Agressor diz que estava sob efeito de cocaína
Igor foi preso em flagrante no local do crime e levado para a Delegacia de Plantão da Zona Norte de Natal, onde foi registrada a ocorrência. Com base nas imagens das câmeras de segurança do elevador, o juiz decretou a prisão preventiva de Igor no mesmo dia, durante a audiência de custódia.
Desde então, o agressor já mudou seu depoimento algumas vezes. Inicialmente, alegou que sofria de claustrofobia e por isso agrediu a namorada no elevador, já que ela se recusava a sair. Depois, Igor mudou a versão e disse que estava sob efeito de uma combinação de bebidas e cocaína. Em nota enviada por sua defesa, o ex-jogador de basquete diz “estar arrependido e ciente de toda a dor que causou”.
Igor diz ter sido ameaçado de morte e estupro na cadeia, onde foi trancado nu numa sala, onde foi espancado por agentes penitenciários com murros, chutes, cotoveladas e com uso de spray de pimenta – o que foi negado pela Secretaria de Administração Penitenciária do Estado.

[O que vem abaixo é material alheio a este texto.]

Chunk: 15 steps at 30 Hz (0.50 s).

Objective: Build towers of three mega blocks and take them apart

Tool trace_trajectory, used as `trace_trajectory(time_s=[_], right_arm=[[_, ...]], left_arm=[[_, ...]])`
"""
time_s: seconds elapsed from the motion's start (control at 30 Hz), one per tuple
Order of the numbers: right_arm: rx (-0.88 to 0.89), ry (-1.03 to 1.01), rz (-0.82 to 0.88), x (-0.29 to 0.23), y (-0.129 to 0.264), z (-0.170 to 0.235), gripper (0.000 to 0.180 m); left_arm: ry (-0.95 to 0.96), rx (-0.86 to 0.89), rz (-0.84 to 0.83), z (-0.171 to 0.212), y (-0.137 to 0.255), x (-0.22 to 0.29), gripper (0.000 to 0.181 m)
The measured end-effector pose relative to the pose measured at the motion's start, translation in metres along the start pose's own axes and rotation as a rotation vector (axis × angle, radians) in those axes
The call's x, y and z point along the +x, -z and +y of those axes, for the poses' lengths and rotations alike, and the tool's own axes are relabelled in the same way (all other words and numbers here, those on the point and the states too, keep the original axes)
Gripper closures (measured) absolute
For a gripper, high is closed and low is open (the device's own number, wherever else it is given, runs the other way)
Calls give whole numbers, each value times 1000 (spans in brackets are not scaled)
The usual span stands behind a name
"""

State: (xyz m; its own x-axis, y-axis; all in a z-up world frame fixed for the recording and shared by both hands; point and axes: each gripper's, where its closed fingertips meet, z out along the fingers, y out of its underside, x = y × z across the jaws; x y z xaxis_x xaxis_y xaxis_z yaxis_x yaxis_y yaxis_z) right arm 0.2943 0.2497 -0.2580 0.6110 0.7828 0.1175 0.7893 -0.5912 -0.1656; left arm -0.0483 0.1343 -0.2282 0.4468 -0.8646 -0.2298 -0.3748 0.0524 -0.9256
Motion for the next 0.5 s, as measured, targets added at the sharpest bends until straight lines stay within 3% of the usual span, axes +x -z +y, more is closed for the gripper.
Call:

Após passar pelo centro de triagem da Seap, ele foi transferido para a Cadeia Pública de Ceará-Mirim, onde foi colocado em uma cela isolada. A defesa do acusado alega que ele sofreu violência na prisão. Algemado e nu, ele teria sido agredido por policiais penais com murros, chutes, cotoveladas e com uso de spray de pimenta.
A Seap informou que “tomou providências imediatas ao tomar conhecimento das agressões sofridas por Igor, supostamente praticadas por policiais penais de plantão”. Na sexta-feira (31), Igor foi transferido para um presídio em Natal.
Tentativa de homicídio: pena pode chegar a 30 anos de prisão
Em nota conjunta, advogados e familiares do agressor afirmaram que ele está à disposição das autoridades para julgamento, e que os familiares não têm responsabilidade pelos atos cometidos. A pena para tentativa de homicídio pode variar, mas geralmente se enquadra na tentativa de homicídio qualificado, com pena de 12 a 30 anos de reclusão. No entanto, a legislação brasileira mais recente tem endurecido as penas para crimes contra a mulher, incluindo feminicídio e suas tentativas, com possibilidade de penas mais altas.
Juliana agora só quer Justiça.
A culpa não foi minha. A culpa não é da pessoa que sofreu a agressão. Eu não tenho responsabilidade sobre o ato dele. A responsabilidade dele é pública e ele tem que pagar por isso”, disse Juliana.
E vai, Juliana. O Brasil inteiro está com você.